The input Start Marker
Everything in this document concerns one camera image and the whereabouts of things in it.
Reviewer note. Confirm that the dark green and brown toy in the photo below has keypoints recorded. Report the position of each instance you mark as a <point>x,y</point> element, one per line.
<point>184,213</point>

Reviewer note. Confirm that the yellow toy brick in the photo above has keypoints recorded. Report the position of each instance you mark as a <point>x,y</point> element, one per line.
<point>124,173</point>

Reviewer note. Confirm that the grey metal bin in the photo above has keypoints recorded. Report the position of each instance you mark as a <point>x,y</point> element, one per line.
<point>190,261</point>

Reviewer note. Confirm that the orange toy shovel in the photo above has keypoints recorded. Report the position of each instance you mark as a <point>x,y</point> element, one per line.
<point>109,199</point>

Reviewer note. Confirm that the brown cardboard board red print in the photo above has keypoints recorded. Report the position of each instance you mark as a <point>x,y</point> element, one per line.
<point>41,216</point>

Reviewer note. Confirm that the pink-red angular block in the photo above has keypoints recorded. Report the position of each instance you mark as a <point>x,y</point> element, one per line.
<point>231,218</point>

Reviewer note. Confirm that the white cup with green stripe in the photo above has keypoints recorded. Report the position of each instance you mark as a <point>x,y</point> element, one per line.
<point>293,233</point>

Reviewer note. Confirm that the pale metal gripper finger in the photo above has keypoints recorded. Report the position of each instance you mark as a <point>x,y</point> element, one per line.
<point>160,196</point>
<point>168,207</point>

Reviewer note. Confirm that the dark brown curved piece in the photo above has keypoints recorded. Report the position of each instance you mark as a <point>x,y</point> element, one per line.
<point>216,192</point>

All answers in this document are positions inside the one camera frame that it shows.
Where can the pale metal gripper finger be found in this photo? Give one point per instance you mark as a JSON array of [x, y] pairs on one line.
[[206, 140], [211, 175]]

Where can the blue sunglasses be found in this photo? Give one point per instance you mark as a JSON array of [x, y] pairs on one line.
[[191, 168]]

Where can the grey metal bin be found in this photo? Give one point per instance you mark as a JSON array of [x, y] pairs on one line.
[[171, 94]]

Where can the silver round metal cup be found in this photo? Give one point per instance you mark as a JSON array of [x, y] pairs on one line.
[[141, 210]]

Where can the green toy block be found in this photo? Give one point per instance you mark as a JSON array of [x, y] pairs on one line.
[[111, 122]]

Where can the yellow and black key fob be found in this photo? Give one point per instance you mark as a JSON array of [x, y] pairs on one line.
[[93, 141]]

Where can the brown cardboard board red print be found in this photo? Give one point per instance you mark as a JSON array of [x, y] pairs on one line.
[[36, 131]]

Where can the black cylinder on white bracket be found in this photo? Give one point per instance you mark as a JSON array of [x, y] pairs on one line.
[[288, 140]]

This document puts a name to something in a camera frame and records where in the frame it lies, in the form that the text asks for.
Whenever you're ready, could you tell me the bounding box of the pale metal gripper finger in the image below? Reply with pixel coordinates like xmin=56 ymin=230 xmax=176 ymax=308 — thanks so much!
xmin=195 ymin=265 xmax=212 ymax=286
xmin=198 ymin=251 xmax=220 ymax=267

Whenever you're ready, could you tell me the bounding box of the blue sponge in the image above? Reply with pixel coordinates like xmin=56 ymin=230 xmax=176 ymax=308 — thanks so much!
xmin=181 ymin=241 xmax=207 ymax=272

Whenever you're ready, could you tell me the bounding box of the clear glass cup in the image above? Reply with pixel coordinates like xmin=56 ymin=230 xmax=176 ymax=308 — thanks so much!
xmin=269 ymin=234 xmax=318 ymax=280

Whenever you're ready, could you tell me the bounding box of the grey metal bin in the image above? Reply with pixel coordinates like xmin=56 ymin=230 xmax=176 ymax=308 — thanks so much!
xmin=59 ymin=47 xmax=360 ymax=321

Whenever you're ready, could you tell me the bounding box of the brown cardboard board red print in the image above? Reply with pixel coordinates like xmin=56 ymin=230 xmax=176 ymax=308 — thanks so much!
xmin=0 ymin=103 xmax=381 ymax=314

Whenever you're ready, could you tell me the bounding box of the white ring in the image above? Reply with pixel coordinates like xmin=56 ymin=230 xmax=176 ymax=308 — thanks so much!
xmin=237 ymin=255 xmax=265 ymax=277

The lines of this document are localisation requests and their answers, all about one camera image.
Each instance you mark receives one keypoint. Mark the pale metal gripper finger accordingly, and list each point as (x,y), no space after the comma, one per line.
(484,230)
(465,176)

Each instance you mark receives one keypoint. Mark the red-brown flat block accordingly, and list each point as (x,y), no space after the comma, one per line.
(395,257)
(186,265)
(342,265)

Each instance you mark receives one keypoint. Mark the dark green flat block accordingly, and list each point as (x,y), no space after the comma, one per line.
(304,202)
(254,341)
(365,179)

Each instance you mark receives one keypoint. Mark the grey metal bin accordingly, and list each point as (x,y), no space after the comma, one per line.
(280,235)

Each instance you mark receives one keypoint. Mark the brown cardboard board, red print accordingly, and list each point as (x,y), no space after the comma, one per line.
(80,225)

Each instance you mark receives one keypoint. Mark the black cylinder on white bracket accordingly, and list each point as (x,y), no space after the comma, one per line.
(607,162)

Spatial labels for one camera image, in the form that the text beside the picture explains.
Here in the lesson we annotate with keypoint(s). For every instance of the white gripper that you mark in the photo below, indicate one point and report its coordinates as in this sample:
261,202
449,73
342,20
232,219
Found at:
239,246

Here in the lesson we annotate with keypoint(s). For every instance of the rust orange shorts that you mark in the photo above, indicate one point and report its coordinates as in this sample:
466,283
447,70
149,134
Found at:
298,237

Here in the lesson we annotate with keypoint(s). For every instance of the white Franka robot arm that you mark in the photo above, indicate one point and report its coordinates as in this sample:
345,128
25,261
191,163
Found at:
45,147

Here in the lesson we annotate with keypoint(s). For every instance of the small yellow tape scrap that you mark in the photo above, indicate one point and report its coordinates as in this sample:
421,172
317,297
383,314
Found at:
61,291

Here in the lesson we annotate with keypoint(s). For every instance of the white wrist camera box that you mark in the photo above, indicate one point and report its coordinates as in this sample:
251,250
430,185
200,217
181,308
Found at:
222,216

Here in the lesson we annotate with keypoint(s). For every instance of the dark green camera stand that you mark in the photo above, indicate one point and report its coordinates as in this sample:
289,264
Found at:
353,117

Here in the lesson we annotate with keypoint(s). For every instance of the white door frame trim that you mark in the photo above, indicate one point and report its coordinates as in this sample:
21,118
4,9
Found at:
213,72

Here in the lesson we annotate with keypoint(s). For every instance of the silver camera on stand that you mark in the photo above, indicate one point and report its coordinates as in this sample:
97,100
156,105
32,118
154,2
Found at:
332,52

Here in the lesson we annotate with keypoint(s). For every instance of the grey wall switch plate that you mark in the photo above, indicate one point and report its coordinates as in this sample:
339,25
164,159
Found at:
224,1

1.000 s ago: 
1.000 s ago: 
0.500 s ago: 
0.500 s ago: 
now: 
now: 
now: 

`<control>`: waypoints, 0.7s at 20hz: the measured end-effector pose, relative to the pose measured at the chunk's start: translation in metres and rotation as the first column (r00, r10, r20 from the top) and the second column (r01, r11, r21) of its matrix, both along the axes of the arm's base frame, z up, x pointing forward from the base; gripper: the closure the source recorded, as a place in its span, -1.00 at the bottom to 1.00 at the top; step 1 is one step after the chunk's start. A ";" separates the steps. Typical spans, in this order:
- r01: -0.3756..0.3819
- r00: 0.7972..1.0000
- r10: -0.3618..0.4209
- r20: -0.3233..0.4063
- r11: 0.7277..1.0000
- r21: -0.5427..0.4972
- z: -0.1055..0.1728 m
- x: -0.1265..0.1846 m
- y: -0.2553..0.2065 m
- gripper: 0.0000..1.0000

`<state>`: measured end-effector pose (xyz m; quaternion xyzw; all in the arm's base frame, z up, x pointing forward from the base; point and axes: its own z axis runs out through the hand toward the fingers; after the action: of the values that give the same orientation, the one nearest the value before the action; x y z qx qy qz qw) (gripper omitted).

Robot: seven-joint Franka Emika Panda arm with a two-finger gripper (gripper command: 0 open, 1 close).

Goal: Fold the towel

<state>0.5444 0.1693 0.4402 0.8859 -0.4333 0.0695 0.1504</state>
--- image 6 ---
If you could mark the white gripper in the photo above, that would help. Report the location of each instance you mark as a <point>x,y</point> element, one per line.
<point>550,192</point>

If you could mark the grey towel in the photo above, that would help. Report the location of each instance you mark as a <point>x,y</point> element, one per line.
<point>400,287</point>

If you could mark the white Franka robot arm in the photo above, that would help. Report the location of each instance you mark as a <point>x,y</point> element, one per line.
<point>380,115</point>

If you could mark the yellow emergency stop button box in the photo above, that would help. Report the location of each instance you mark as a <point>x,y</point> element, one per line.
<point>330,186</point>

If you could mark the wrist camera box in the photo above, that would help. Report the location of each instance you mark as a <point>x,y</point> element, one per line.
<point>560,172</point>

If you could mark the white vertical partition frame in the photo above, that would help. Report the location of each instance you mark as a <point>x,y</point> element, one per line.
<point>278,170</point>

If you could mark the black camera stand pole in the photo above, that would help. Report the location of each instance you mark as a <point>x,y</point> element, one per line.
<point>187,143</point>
The input End Marker
→ Your assignment: For this exercise, repeat exactly the lines of the data above from the one with "- x: -0.1265..0.1846 m" down to the one with "<point>400,287</point>", both end lines included.

→ Response:
- x: -0.1265..0.1846 m
- y: -0.2553..0.2065 m
- gripper: 0.0000..1.0000

`<state>`: measured end-effector pose (xyz m; quaternion xyzw; all in the arm's base frame, z up, x pointing forward from the base; point and axes: its own z axis runs out through the hand toward the fingers; after the action: of the values that give the same orientation, the one nearest the value before the action; x y z qx qy qz qw) (gripper omitted).

Robot: seven-joint Franka Emika Panda arm with a two-finger gripper (gripper command: 0 open, 1 close).

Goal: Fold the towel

<state>0.5444 0.1693 0.4402 0.8859 -0.4333 0.0695 0.1504</state>
--- image 6 ---
If you could mark the white gripper in the photo above, that would help. Report the location of each instance you mark as a <point>x,y</point> element, one per line.
<point>550,192</point>

If you could mark the grey towel in the photo above, that would help. Report the location of each instance you mark as a <point>x,y</point> element, one per line.
<point>400,287</point>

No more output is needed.